“We are satisfied that the level of increase we have decided upon will not lead to any adverse inflationary outcome,” said Fair Work Commission president Justice Iain Ross when delivering last week’s minimum wage decision.
It would be nice to think he was trying to be funny.
The 3 per cent rise from July 1 comes after a 3.5 per cent rise last July and a 3.3 per cent rise the July before that.
The compound impact of those two earlier rises was 6.9 per cent – a figure that saw inflation plunge and the wage index register the smallest of improvements, according to the most recent figures.
No, Justice Ross, there certainly won’t be any “adverse inflationary outcome” from a lower minimum wage rise. You’ll actually be contributing to weaker wages growth in the new financial year.
It’s worth keeping in mind ahead of two days of horror numbers for Treasurer Josh Frydenberg – two days the government will no doubt be very glad is occurring after, rather than during, the election campaign.
The bad news starts at 11.30am on Tuesday when the Australian Bureau of Statistics releases its April retail sales count.
NAB’s analysis of its customers card spending is pointing to the ABS having to revise down its March seasonally adjusted retail sales numbers from 0.3 per cent growth to zero.
And the NAB economic team is predicting the April figure will be a fall of 0.5 per cent – “the weakest forecast in our series going back some half a decade”.
The dire April prediction comes after the volume of retail sales – the number of widgets and such, not their value – shrank in the March quarter.
Retail’s bleak outlook reflects average take-home wages not keeping up with inflation under the Coalition government, of household consumption growth being unsustainably above income growth and now coming home to roost with a vengeance.
The second hit of bad economic news arrives at 2.30pm on Tuesday when the Reserve Bank cuts interest rates because Scott Morrison’s “strong economy” is actually soft and weakening.
Yes, as Joe Hockey said in 2013: “They’re not cutting interest rates because the economy is doing well. Interest rates are being cut to 50-year lows because the economy is struggling.”
Except that we have gone well below 50-year lows into uncharted territory for Australian monetary policy.
Two rate cuts of 25 points each are taken for granted. The money market is betting that there is a good chance there will be a third cut this year, and some forecasters are saying there will be a fourth, taking the cash rate down to just 0.5 per cent next year.

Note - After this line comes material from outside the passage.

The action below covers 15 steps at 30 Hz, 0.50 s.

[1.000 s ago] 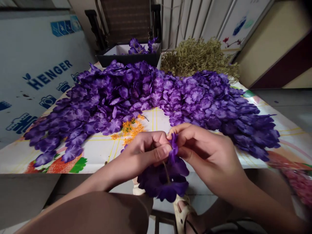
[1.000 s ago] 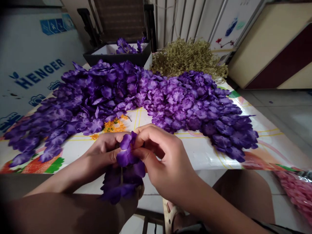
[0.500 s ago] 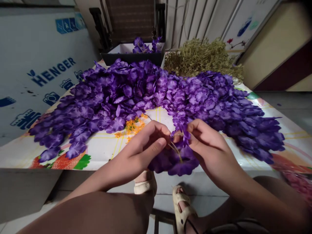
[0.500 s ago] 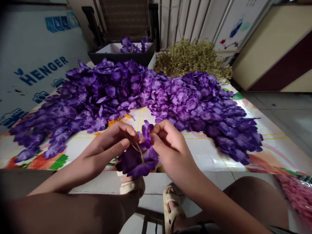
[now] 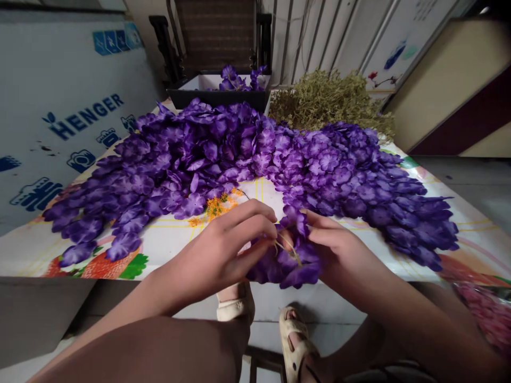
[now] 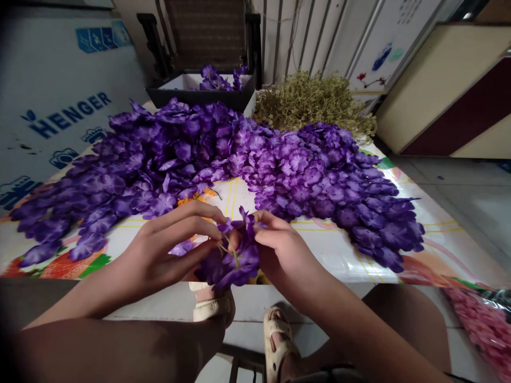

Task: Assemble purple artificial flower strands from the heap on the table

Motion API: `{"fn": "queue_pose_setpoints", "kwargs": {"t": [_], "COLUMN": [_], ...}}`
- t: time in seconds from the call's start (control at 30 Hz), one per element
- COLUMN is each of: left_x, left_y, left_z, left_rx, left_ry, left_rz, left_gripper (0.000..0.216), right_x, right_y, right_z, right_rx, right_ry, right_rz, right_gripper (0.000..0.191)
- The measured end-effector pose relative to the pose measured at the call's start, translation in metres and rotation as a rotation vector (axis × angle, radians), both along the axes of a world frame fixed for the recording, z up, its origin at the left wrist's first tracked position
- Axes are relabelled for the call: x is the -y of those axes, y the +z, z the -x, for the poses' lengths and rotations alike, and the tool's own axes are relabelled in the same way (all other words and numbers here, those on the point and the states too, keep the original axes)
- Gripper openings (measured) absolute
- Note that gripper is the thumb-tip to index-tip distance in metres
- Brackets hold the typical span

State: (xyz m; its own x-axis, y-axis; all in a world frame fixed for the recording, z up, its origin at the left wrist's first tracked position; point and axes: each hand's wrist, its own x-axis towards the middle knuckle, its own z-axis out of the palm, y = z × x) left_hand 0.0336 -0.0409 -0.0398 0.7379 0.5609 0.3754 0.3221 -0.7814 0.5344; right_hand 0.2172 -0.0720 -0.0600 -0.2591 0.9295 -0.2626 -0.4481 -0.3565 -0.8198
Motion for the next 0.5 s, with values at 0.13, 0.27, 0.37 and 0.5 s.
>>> {"fn": "queue_pose_setpoints", "kwargs": {"t": [0.13, 0.27, 0.37, 0.5], "left_x": [0.000, 0.000, 0.000, 0.001], "left_y": [-0.004, -0.009, -0.013, -0.019], "left_z": [0.003, 0.005, 0.007, 0.008], "left_rx": [-0.050, -0.040, 0.005, 0.111], "left_ry": [-0.007, -0.039, -0.067, -0.102], "left_rz": [0.028, 0.029, 0.013, 0.052], "left_gripper": [0.008, 0.008, 0.012, 0.020], "right_x": [0.002, 0.004, 0.003, 0.000], "right_y": [-0.002, -0.002, -0.001, -0.001], "right_z": [0.000, -0.001, -0.003, -0.005], "right_rx": [-0.027, 0.095, 0.035, -0.052], "right_ry": [0.059, 0.034, 0.055, 0.090], "right_rz": [0.015, 0.092, 0.072, 0.082], "right_gripper": [0.009, 0.034, 0.022, 0.012]}}
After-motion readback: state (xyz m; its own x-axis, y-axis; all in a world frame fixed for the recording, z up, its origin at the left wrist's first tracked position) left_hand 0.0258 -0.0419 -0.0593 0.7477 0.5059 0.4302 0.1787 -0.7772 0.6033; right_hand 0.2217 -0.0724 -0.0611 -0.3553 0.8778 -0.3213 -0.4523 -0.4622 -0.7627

For that to happen, the economy would be worse than “struggling” – unemployment would be continuing to rise from the present 5.2 per cent.
The third dose of bad news arrives on Wednesday with the Federal Chamber of Automotive Industries releasing its May new vehicle sales score.
As The New Daily has frequently reported, new vehicle sales started to shrink at the start of this financial year and have stayed well below last year’s figures. There is anecdotal evidence of a lift in car showroom activity since the election, so the fall last month might not be far off the 8 per cent or so it’s been averaging this calendar year.
Wednesday also has the big one – the March quarter national accounts, which are expected to show Australia is suffering a “per capita recession” with GDP per head going backwards for the third quarter in a row.
The December quarter’s GDP growth of only 0.2 per cent shocked just about everyone. The March score is unlikely to be much better.
As RBA governor Philip Lowe said two weeks ago: “The main reason for the shift in momentum in the Australian economy is a slowdown in household consumption growth. Over the second half of 2018, household consumption increased by just 0.75 per cent, which is an unusually soft outcome.”
Even factoring in two interest rate cuts, the RBA is now forecasting consumption growth of just 2 per cent for the new financial year.
And with weak consumption flowing from weak wages growth, the Fair Work Commission bothers to mention that its 3 per cent rise won’t cause untoward inflation. Give me a break.
AMP chief economist Shane Oliver, who is one of those predicting a 0.5 per cent cash rate, underlined that the 3 per cent rise is below last year’s 3.5 per cent increase.
“So with around 20 per cent of workforce [those on awards] getting the minimum wage rise, it actually implies a 0.1 per cent per annum fall in overall wages growth over the year ahead [i.e. from 2.3 per cent year on year down to around 2.2per cent] all else equal,” he wrote.
“Expect wages growth to remain soft!”
Because inflation is so low, and providing the government’s promised tax cut for middle-income earners is delivered, it is likely that average workers will achieve their first increase in real take-home pay in six years.
But it’s so little after so long that the RBA doesn’t expect it to move the needle on consumption.
Yep, Mr Hockey was right about why interest rates are being cut.
Fact check: Scott Morrison’s repeated promise about a “strong economy” was false.